What to work on:
Set down the full listing below word for word; pictures stay out of the copy.
++++++++++
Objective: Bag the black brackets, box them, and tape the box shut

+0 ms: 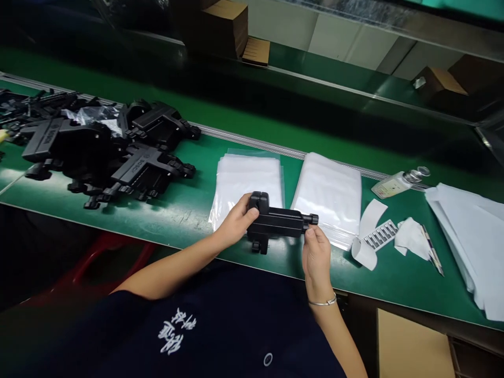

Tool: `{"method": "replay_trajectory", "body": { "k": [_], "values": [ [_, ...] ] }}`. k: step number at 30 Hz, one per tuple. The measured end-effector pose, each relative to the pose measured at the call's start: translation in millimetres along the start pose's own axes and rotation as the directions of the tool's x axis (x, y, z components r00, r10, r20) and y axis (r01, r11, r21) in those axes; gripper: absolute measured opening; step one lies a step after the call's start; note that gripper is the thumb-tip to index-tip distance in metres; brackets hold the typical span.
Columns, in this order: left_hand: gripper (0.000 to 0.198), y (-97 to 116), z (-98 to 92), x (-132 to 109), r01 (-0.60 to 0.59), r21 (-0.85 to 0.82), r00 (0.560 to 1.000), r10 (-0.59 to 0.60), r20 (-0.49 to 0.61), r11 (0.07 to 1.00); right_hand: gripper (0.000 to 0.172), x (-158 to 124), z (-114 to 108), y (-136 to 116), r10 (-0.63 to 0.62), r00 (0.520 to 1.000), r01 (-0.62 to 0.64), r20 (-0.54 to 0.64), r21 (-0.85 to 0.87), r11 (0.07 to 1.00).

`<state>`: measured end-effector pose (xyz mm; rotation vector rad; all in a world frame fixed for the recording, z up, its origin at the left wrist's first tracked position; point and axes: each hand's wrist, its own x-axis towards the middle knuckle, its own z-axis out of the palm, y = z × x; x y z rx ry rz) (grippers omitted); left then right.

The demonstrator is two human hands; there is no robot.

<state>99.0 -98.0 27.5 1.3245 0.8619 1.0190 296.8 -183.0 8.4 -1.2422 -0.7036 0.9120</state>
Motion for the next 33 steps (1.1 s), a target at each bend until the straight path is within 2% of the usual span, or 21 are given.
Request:
{"method": "replay_trajectory", "body": {
  "k": [3,7,9,11,14,17,22,24,26,28,30,32,33],
  "values": [
    [0.066,0,-2.1,1,-0.067,0.028,0.998,0.067,0.008,0.997,0.026,4,4,0,0.031,0.999,-0.031,-0.006,-0.004,1.0],
    [0.065,0,-2.2,-1,-0.022,0.0,0.999,0.022,-0.031,1.0,0.027,9,5,3,0.021,0.998,-0.025,0.067,0.047,0.999],
    [0.067,1,-1.3,-4,-0.049,0.026,0.999,0.049,-0.02,0.998,0.029,11,6,7,0.029,0.999,-0.031,0.04,0.063,0.998],
    [0.07,2,-1.0,-6,-0.08,0.068,0.997,0.081,-0.001,0.994,0.03,12,6,10,0.039,0.999,-0.039,0.0,0.004,0.999],
    [0.067,3,-2.3,-4,-0.045,0.046,0.999,0.046,-0.018,0.998,0.034,10,7,10,0.011,0.999,-0.008,0.033,-0.091,0.996],
    [0.064,3,-3.7,-4,-0.001,-0.023,0.999,0.0,-0.046,1.0,0.033,9,8,8,-0.017,0.995,0.024,0.094,-0.068,0.997],
    [0.072,5,-0.6,-13,-0.061,0.044,0.998,0.061,-0.004,0.997,0.036,14,7,12,0.024,0.999,-0.029,-0.047,-0.097,0.995],
    [0.069,5,0.1,-9,-0.035,-0.025,0.998,0.034,-0.058,0.999,0.042,13,7,10,0.02,1.0,-0.021,-0.006,-0.172,0.985],
    [0.062,5,-0.7,1,0.05,-0.209,0.984,-0.084,-0.157,0.977,0.048,7,8,6,-0.04,0.994,0.065,0.106,-0.246,0.967],
    [0.052,6,-2.3,14,0.148,-0.444,0.932,-0.275,-0.237,0.884,0.052,-4,11,2,-0.144,0.956,0.224,0.254,-0.322,0.92],
    [0.042,8,-3.2,25,0.208,-0.623,0.857,-0.448,-0.256,0.754,0.045,-16,15,1,-0.236,0.874,0.414,0.426,-0.397,0.819],
    [0.035,11,-2.3,31,0.239,-0.719,0.805,-0.547,-0.229,0.653,0.032,-26,18,2,-0.288,0.78,0.566,0.556,-0.431,0.703],
    [0.034,12,-1.1,32,0.253,-0.742,0.792,-0.574,-0.21,0.62,0.028,-30,20,2,-0.304,0.75,0.608,0.588,-0.432,0.666]
  ]
}}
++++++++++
Answer to this problem:
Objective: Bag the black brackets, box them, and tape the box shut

+0 ms: 

Tool: `{"method": "replay_trajectory", "body": { "k": [_], "values": [ [_, ...] ] }}`. k: step number at 30 Hz, one per tuple. The measured end-effector pose, each relative to the pose measured at the call's start: translation in millimetres along the start pose's own axes and rotation as the directions of the tool's x axis (x, y, z components r00, r10, r20) and y axis (r01, r11, r21) in those axes; gripper: absolute measured opening; step one lies a step after the call's start; note that gripper is the thumb-tip to index-tip distance in metres; brackets hold the typical span.
Columns, in this order: left_hand: gripper (0.000 to 0.198), y (-97 to 116), z (-98 to 92), x (-132 to 109), r01 (-0.60 to 0.59), r21 (-0.85 to 0.82), r00 (0.560 to 1.000), r10 (-0.59 to 0.60), r20 (-0.49 to 0.61), r11 (0.07 to 1.00); right_hand: gripper (0.000 to 0.172), x (-158 to 124), z (-114 to 108), y (-136 to 116), r10 (-0.63 to 0.62), r00 (0.520 to 1.000), r01 (-0.62 to 0.64), r20 (-0.54 to 0.64), r21 (-0.85 to 0.87), r11 (0.07 to 1.00).

`<state>`: measured end-effector pose (xyz mm; rotation vector rad; all in a world frame fixed for the recording, z up, its origin at the left wrist's first tracked position; point and axes: each hand's wrist, its own x-axis towards the middle knuckle, its own z-axis out of the palm, y = z × x; x y z rx ry rz) (grippers omitted); left then right.

The demonstrator is two human hands; there is no robot.

<state>99.0 -98.0 27.5 1.3245 0.8619 1.0190 296.8 -183.0 8.4 -1.2422 -0.7036 0.9120</state>
Motion for the next 33 steps (1.1 s), a target at each bend until the straight path is within 2% of the usual span, or 21 are given.
Request:
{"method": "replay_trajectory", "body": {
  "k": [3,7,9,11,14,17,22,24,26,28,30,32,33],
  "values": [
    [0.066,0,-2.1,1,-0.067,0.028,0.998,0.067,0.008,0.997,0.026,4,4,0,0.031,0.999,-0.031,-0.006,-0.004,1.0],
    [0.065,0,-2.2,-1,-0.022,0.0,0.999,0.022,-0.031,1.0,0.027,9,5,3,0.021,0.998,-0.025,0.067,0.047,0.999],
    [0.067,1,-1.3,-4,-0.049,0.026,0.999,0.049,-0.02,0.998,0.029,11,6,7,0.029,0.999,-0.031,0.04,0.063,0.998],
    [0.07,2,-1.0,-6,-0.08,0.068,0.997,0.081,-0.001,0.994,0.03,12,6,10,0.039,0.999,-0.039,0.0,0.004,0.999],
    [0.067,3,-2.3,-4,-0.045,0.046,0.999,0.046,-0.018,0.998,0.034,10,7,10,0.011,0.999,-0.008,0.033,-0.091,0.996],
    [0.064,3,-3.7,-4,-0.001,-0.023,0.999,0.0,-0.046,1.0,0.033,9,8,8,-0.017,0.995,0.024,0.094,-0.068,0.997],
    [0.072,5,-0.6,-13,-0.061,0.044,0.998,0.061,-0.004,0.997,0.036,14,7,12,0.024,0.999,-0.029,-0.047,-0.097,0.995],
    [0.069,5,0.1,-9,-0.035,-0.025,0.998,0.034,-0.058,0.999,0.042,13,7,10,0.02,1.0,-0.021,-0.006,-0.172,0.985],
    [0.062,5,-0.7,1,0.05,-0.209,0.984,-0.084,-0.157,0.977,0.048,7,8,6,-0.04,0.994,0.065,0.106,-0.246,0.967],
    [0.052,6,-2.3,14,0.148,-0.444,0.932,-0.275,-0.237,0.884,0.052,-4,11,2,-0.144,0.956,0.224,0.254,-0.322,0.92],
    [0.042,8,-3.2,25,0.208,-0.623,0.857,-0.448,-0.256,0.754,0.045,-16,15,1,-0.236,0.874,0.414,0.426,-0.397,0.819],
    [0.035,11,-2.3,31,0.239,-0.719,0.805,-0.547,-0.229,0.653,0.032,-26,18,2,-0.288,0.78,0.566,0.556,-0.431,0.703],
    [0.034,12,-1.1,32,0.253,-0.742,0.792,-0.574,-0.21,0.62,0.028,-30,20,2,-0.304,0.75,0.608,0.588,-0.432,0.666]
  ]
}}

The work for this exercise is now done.